January 31, 2019

Training the next generation of special education teachers

A UC Riverside Graduate School of Education program enables students to earn debt-free master’s degrees

Author: Tess Eyrich
January 31, 2019

A new program offered through the Graduate School of Education at the University of California, Riverside, seeks to boost the number of fully credentialed special education teachers in Southern California’s Inland Empire.

Students accepted into the 2019 cohort of the UCR Special Education Scholars Program can earn both their master’s degrees in special education and their state-mandated education specialist instruction credentials — all without incurring debt. 

To qualify for one of 15 “service awards” that cover costs of the program, each applicant must commit to working for at least four years as a special education teacher in either a Riverside or San Bernardino county school district upon graduating. 

The goal is to address the extreme shortage of fully credentialed special education teachers in the Inland Empire by funding cohorts of students who want to serve in these positions in Riverside and San Bernardino county schools, said Thomas Smith, dean of UCR’s Graduate School of Education.

“The statewide and local need for fully credentialed special education teachers is tremendous,” Smith said. “Being able to team up with two local county offices of education on this program gives UCR the opportunity to help address a major challenge for our region.”

In neighboring Riverside and San Bernardino counties, more than 100,000 of the region’s 843,000-plus students are identified as special education students, with the majority coming from low-income families. Data released by the state indicates most of California’s special education students have been diagnosed with learning disabilities, speech or language impairments, or autism spectrum disorder. 

To keep up with the growing demand, the Riverside County Office of Education joined forces in 2018 with the San Bernardino County Superintendent of Schools to apply for one of 41 Local Solutions Grants offered to address the shortage of special education teachers across the state. 

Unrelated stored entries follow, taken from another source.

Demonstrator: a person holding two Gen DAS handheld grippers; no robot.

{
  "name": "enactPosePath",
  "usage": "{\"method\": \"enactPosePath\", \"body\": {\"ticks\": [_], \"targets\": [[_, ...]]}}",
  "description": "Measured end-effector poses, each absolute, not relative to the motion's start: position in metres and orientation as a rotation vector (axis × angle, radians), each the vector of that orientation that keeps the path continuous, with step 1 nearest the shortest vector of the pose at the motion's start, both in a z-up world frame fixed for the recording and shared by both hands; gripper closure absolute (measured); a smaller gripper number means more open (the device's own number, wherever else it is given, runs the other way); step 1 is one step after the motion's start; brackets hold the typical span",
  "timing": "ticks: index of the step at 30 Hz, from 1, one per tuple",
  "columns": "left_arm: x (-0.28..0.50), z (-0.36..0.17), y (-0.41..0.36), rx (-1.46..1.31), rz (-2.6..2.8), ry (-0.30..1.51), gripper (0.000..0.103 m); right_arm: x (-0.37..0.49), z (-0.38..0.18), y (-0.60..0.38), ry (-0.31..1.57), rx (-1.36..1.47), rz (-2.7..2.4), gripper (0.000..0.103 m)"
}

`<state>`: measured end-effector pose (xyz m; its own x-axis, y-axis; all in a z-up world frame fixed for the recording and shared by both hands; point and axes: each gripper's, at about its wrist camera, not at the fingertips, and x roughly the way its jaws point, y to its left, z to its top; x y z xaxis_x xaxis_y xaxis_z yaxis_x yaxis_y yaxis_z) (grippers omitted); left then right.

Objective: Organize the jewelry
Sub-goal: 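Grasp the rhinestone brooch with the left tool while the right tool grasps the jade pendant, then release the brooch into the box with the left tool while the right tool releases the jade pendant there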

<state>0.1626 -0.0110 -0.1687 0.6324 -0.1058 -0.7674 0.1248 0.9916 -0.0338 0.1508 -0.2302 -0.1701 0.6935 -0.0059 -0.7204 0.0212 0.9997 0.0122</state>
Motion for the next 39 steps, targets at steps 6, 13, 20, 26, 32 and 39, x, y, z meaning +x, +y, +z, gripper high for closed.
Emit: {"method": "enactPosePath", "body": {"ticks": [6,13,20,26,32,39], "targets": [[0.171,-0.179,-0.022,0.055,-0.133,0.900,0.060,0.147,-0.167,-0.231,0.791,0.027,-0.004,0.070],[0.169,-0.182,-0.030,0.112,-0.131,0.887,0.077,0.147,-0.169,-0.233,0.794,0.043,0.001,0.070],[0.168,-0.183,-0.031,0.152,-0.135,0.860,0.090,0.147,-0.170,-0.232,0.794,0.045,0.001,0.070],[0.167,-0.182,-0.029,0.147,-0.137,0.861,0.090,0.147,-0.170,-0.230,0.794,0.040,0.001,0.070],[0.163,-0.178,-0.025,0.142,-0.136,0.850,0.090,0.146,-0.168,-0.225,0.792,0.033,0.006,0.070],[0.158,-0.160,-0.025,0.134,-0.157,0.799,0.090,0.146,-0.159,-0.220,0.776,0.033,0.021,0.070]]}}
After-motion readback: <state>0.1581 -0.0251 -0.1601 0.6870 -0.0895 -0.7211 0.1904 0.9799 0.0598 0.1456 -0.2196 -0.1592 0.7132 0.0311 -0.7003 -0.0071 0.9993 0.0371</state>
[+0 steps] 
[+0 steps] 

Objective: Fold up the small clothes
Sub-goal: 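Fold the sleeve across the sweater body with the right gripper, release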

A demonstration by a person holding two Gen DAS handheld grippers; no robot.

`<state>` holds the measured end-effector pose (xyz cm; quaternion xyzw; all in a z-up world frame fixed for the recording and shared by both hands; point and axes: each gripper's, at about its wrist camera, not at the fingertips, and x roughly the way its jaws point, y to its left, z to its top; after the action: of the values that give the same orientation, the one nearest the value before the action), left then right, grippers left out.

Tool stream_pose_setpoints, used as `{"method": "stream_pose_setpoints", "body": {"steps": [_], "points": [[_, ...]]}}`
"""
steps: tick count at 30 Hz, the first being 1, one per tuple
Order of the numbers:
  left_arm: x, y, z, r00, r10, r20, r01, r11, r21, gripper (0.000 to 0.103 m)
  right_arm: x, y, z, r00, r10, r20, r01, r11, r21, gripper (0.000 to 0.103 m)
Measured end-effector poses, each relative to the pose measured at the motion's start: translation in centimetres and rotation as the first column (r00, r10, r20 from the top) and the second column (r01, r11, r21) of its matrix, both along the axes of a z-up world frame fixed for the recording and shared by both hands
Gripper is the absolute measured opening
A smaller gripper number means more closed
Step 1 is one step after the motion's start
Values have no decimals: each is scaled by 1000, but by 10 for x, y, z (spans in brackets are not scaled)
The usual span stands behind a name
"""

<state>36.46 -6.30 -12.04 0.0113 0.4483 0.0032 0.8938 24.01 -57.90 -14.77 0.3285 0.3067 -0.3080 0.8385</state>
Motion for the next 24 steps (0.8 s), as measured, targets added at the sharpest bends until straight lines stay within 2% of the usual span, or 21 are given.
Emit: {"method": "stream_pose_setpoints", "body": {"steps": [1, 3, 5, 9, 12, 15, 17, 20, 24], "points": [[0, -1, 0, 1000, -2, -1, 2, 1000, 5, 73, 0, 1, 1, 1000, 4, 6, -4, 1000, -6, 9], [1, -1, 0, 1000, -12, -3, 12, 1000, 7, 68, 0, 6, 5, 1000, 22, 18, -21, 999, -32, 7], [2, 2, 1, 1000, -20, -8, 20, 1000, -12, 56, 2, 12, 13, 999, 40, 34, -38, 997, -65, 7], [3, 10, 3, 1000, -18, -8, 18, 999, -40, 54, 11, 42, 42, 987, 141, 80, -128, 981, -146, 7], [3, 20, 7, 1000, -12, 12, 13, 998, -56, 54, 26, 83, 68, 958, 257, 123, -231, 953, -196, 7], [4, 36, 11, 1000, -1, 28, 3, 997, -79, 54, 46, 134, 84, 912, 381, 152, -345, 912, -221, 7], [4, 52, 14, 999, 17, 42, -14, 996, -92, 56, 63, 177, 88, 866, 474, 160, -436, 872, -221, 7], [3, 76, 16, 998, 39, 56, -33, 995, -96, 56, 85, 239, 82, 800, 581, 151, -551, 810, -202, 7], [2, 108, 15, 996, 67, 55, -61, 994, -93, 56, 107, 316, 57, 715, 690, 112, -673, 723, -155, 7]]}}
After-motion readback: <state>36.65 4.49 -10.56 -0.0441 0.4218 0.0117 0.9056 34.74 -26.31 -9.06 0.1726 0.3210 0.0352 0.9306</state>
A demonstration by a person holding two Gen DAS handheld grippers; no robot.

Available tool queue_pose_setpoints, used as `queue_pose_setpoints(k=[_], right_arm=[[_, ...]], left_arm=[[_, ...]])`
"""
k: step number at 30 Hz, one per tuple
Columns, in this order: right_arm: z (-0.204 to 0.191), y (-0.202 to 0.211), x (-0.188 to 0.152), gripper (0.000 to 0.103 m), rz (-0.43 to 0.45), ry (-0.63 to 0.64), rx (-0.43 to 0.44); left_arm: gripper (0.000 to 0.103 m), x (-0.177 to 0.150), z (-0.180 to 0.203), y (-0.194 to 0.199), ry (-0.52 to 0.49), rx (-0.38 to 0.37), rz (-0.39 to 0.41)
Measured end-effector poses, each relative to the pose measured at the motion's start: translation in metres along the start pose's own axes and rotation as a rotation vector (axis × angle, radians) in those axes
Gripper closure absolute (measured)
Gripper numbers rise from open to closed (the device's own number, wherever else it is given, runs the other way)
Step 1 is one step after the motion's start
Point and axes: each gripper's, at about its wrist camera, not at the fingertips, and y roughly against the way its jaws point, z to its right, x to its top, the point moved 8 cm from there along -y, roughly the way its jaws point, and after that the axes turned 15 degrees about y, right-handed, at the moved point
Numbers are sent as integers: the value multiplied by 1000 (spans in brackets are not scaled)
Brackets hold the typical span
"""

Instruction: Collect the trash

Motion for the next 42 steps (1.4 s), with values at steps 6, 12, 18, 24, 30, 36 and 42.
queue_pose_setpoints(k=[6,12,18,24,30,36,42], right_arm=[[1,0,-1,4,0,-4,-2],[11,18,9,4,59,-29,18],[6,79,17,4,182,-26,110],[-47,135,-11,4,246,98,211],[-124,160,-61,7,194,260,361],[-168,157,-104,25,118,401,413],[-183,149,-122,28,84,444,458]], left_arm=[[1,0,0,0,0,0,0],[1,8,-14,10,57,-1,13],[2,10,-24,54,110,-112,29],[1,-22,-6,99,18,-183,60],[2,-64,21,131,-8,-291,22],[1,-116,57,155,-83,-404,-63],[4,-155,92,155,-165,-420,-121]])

Awarded by California’s Commission on Teacher Credentialing, the grants make use of $50 million from the 2018-19 state budget to finance “the recruitment, preparation, and support of new special education teachers” for up to five years. 

By partnering with UCR to administer the funding they received from the commission, the two county offices hope to ensure newly trained special education teachers enter the field with the kind of preparation and ongoing guidance that will ensure their success. 

Providing financial support in the form of service awards is sure to be a “game-changer for many would-be teachers,” said Beth Higbee, assistant superintendent for the San Bernardino County Superintendent of Schools. 

“This is especially true in our region, where many candidates seeking a master’s degree in education may be the first in their families to go to college, let alone receive post-degree training in a specialized area,” Higbee said. 

In San Bernardino County alone, she added, 4,681 teachers are projected to retire by 2024, making this a critical time to encourage new educators to join the region’s teaching force. 

The Graduate School of Education is based in Sproul Hall, pictured here.

UCR will accept as many as 15 students to begin the Scholars Program in fall 2019, with the master’s degree and credential typically taking five quarters to complete. Each student will receive a total of $25,000 in awards, $20,000 of which comes out of the Local Solutions funding and must be “earned” through four subsequent years of service. 

An additional $5,000 per student will be awarded by UCR as a no-strings-attached scholarship to cover other tuition costs and fees.  

Along with the funding, each accepted student will be guaranteed an interview with a school district in Riverside County and/or San Bernardino County upon earning the master’s degree and credential. Candidates can indicate preferred counties during the application process, with 10 positions available in San Bernardino County and five in Riverside County. 

In order to fully “earn” their $20,000 service awards, students must be hired by one of the two counties’ districts and work for four years as special education teachers in those districts. If the requirements aren’t met, students will be expected to repay their $20,000 service awards as loans.

“Part of the goal of this program is to enhance our existing partnerships by creating a steady pipeline from UCR to local schools,” Smith said. “Doing so will benefit the region for many years going forward.”

Smith said the scholars would also benefit from mentoring and professional development opportunities geared toward helping new special education teachers acclimate to the field. 

Barbara Howard, executive director of the Riverside County Office of Education’s Center for Teacher Innovation, said the county plans to offer “an extra layer of support” through professional development workshops that tackle topics teachers don’t necessarily master during their training.

“We’ll cover points like how to establish rules and procedures and how to set up a classroom,” Howard said. “When new teachers get out into the field, they often encounter situations and issues they don’t feel prepared for. What we propose to do is identify some common areas of struggle and work toward addressing those areas in advance.”

The final deadline to apply for the Special Education Scholars Program is March 22, 2019.